Will you return, word for word, only the lines from the top of the data below down to and including the one with "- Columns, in"?

# Recorded data
━━━
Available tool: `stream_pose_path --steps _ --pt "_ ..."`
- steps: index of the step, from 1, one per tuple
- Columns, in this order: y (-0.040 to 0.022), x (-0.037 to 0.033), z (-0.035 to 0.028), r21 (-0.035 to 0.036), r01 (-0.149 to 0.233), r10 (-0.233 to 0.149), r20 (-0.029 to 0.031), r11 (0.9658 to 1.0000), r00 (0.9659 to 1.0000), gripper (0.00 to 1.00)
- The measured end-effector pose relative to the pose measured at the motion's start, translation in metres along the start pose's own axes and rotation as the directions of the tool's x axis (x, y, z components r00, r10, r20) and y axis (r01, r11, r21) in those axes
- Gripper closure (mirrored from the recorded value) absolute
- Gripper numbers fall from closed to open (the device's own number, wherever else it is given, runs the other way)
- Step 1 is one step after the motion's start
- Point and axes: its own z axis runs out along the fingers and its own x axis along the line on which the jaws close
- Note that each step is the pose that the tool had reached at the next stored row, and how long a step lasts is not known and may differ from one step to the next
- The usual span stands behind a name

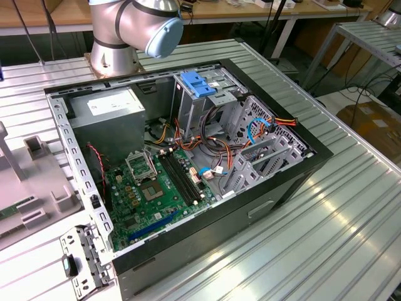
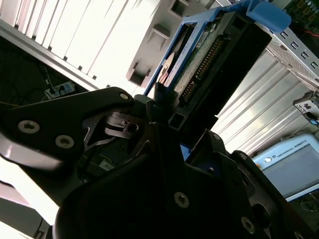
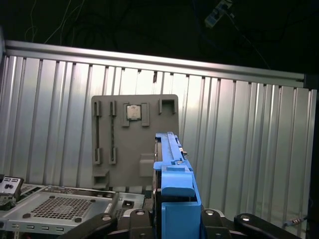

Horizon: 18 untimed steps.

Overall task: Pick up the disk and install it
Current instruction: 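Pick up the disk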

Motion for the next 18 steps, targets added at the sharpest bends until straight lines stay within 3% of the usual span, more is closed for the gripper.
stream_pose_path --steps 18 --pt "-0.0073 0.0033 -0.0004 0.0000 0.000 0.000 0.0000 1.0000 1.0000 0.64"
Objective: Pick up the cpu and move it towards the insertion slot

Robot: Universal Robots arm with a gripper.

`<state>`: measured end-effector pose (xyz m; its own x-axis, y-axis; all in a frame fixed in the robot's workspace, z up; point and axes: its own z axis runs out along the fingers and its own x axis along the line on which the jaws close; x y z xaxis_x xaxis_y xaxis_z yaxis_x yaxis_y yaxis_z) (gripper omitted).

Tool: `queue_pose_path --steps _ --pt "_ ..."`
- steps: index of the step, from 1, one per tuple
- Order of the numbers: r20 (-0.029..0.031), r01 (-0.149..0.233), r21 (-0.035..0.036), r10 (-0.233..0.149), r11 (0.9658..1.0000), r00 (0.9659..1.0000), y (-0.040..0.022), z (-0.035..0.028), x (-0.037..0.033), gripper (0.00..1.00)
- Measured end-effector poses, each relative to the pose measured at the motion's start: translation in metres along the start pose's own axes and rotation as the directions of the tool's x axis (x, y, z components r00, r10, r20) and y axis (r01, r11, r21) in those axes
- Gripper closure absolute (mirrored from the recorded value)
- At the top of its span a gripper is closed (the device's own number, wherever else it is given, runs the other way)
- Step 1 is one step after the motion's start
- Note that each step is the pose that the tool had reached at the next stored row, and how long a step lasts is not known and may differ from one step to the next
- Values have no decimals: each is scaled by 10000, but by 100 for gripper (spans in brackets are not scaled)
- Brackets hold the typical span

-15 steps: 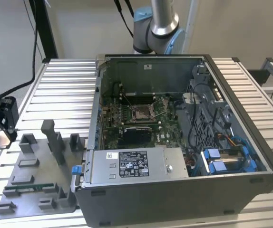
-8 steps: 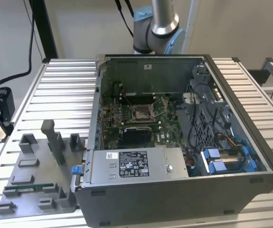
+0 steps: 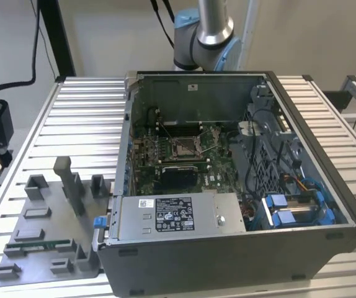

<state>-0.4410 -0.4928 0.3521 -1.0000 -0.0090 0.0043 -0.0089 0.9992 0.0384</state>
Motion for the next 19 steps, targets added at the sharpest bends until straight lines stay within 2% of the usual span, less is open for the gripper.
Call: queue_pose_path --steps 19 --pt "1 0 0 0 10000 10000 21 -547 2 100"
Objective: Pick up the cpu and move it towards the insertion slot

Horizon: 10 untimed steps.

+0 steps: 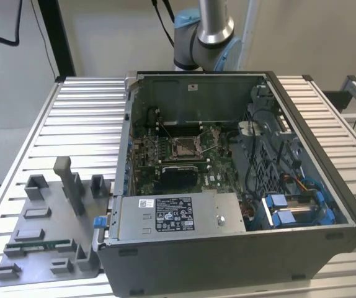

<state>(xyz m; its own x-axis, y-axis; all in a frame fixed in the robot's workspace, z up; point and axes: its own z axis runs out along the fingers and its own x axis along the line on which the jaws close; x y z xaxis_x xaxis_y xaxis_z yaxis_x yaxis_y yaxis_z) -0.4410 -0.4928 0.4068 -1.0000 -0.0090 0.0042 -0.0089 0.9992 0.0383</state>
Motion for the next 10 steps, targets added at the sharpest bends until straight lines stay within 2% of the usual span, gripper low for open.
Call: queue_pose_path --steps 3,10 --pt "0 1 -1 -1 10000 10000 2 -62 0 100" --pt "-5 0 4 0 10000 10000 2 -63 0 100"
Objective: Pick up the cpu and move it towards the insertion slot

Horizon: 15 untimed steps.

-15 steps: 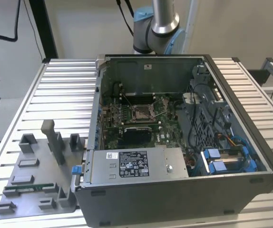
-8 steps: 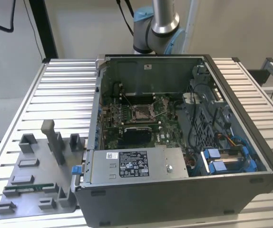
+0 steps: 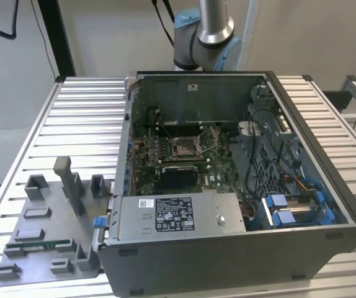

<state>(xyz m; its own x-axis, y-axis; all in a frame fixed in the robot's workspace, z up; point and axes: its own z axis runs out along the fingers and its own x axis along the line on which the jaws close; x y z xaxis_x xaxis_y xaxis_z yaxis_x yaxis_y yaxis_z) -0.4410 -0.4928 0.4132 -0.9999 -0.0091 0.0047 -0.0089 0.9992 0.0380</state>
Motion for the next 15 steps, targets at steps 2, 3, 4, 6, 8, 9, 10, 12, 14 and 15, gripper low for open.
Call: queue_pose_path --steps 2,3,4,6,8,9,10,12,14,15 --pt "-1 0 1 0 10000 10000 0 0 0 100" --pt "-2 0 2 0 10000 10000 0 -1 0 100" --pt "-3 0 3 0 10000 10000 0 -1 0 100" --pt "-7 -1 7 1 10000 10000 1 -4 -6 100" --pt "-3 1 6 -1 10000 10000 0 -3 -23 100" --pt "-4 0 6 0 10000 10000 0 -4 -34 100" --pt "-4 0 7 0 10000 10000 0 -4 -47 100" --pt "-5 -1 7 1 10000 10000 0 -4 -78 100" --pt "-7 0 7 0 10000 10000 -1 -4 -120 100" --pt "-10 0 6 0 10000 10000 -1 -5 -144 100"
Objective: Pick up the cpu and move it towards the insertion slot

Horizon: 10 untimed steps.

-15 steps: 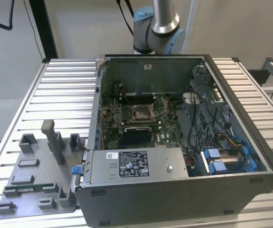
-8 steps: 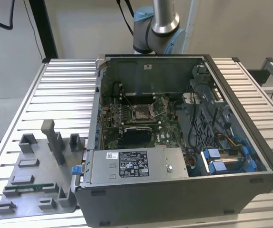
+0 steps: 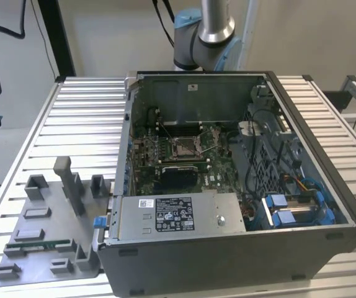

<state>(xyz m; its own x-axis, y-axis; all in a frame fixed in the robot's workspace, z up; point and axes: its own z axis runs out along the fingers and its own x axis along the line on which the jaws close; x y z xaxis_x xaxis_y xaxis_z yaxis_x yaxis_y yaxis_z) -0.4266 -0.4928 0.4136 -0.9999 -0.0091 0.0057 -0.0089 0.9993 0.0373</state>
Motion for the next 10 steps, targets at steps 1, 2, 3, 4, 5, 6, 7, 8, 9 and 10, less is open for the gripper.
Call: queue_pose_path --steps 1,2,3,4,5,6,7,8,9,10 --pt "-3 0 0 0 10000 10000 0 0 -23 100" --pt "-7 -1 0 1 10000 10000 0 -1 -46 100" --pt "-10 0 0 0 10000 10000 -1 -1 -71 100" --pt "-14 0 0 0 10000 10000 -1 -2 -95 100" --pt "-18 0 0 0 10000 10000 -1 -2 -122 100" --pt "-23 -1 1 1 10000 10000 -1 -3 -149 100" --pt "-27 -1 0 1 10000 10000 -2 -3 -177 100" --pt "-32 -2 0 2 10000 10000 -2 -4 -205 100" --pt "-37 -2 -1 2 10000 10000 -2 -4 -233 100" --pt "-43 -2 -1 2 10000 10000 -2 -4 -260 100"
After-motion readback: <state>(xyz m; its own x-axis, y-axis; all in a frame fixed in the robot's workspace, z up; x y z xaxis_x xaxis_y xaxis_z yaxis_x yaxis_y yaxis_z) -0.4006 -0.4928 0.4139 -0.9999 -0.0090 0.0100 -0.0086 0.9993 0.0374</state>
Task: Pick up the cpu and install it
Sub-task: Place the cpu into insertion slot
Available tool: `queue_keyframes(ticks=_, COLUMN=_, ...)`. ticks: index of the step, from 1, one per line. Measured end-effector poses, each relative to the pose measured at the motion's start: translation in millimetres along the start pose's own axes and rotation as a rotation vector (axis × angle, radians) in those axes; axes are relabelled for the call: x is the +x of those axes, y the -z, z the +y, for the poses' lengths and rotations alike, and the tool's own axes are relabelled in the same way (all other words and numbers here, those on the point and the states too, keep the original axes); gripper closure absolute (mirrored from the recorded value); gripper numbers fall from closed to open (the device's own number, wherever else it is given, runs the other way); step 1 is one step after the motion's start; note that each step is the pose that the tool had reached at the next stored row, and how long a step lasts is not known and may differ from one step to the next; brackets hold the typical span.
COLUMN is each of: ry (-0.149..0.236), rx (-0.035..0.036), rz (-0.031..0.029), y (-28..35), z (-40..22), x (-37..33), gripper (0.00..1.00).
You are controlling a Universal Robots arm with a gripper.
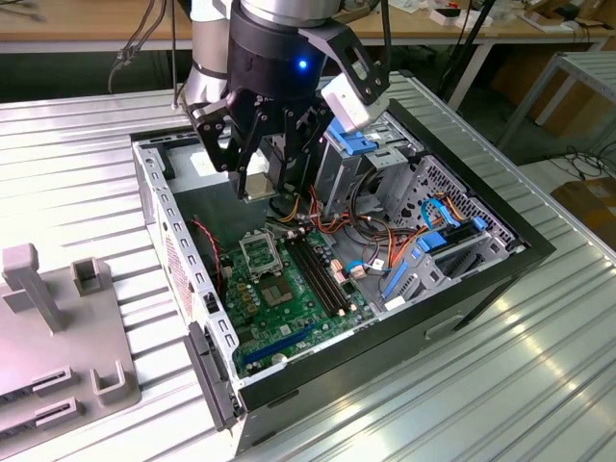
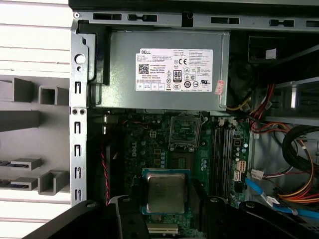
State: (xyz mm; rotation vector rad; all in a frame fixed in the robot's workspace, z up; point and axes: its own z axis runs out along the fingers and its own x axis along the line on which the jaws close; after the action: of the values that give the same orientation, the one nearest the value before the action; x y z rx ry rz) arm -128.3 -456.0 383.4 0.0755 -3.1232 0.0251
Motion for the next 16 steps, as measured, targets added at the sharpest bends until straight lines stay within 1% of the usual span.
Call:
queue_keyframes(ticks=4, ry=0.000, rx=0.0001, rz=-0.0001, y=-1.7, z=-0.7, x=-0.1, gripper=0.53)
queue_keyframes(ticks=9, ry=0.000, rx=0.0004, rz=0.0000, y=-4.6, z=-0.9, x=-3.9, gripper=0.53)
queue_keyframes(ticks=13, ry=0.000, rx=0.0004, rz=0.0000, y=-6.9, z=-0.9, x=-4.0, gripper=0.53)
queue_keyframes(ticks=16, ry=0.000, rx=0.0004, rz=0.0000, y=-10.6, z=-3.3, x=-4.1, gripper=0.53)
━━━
# Task output
Available tool: `stream_pose_path --steps _ --pt "_ ..."`
- steps: index of the step, from 1, one per tuple
- Columns, in this order: y (-0.040 to 0.022), x (-0.037 to 0.033), z (-0.035 to 0.028), r21 (-0.035 to 0.036), r01 (-0.149 to 0.233), r10 (-0.233 to 0.149), r20 (-0.029 to 0.031), r11 (0.9658 to 1.0000), r00 (0.9659 to 1.0000), gripper (0.00 to 1.00)

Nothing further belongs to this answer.